## Work item
Set down the data below without change, skipping the pictures it holds.

## Source information

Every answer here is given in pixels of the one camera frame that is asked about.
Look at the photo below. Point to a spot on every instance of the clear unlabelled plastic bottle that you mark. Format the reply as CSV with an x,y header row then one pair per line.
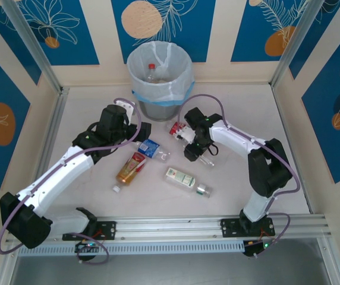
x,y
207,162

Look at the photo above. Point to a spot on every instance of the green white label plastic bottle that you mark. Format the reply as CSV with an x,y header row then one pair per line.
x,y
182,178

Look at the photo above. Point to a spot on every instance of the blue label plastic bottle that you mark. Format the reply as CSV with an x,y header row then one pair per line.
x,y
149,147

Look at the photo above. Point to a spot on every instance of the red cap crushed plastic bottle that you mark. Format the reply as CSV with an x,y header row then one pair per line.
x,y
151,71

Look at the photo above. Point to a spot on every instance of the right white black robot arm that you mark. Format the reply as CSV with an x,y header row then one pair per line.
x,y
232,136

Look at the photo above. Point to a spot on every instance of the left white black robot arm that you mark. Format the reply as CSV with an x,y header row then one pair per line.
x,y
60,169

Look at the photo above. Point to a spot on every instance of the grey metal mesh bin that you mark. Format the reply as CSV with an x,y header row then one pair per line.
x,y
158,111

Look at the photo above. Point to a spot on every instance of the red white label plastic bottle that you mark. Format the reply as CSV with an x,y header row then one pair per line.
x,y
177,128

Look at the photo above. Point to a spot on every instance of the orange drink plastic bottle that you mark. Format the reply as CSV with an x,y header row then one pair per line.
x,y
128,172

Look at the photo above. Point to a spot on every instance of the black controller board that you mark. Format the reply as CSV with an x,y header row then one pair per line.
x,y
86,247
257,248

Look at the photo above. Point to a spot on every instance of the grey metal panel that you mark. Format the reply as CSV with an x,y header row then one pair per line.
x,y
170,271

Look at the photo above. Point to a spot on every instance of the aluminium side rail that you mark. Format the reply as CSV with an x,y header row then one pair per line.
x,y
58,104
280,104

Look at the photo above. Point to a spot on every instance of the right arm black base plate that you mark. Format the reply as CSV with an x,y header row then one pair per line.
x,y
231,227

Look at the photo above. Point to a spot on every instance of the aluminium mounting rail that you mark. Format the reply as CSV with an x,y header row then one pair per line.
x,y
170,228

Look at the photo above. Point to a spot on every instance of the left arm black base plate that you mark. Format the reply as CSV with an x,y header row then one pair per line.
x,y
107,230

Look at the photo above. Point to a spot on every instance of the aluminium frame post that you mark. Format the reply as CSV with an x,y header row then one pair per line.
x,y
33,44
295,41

## Exercise solution
Every answer here is given in pixels of the one camera frame that is asked about.
Look at the photo below. Point to a spot on every instance of the clear unlabelled plastic bottle that you mark. Format the reply as CSV with an x,y header row then one pair per line.
x,y
207,162

Look at the photo above. Point to a spot on every instance of the green white label plastic bottle that you mark. Format the reply as CSV with an x,y header row then one pair per line.
x,y
182,178

Look at the photo above. Point to a spot on every instance of the blue label plastic bottle that you mark. Format the reply as CSV with an x,y header row then one pair per line.
x,y
149,147

Look at the photo above. Point to a spot on every instance of the red cap crushed plastic bottle that you mark. Format the reply as CSV with an x,y header row then one pair per line.
x,y
151,71

Look at the photo above. Point to a spot on every instance of the right white black robot arm that you mark. Format the reply as CSV with an x,y header row then one pair per line.
x,y
232,136

Look at the photo above. Point to a spot on every instance of the left white black robot arm that you mark. Format the reply as CSV with an x,y header row then one pair per line.
x,y
60,169

Look at the photo above. Point to a spot on every instance of the grey metal mesh bin that you mark. Format the reply as CSV with an x,y header row then one pair per line.
x,y
158,111

Look at the photo above. Point to a spot on every instance of the red white label plastic bottle that you mark. Format the reply as CSV with an x,y header row then one pair per line.
x,y
177,128

Look at the photo above. Point to a spot on every instance of the orange drink plastic bottle that you mark. Format the reply as CSV with an x,y header row then one pair per line.
x,y
128,172

Look at the photo above. Point to a spot on every instance of the black controller board that you mark. Format the reply as CSV with an x,y header row then one pair per line.
x,y
86,247
257,248

Look at the photo above. Point to a spot on every instance of the grey metal panel that you mark. Format the reply as CSV with an x,y header row then one pair per line.
x,y
170,271

Look at the photo above. Point to a spot on every instance of the aluminium side rail that you mark. Format the reply as CSV with an x,y header row then one pair per line.
x,y
58,104
280,104

Look at the photo above. Point to a spot on every instance of the right arm black base plate that you mark. Format the reply as CSV with an x,y header row then one pair per line.
x,y
231,227

Look at the photo above. Point to a spot on every instance of the aluminium mounting rail that you mark. Format the reply as CSV with an x,y header row then one pair per line.
x,y
170,228

Look at the photo above. Point to a spot on every instance of the left arm black base plate that you mark. Format the reply as CSV with an x,y header row then one pair per line.
x,y
107,230

Look at the photo above. Point to a spot on every instance of the aluminium frame post that you mark. Format the reply as CSV with an x,y header row then one pair per line.
x,y
33,44
295,41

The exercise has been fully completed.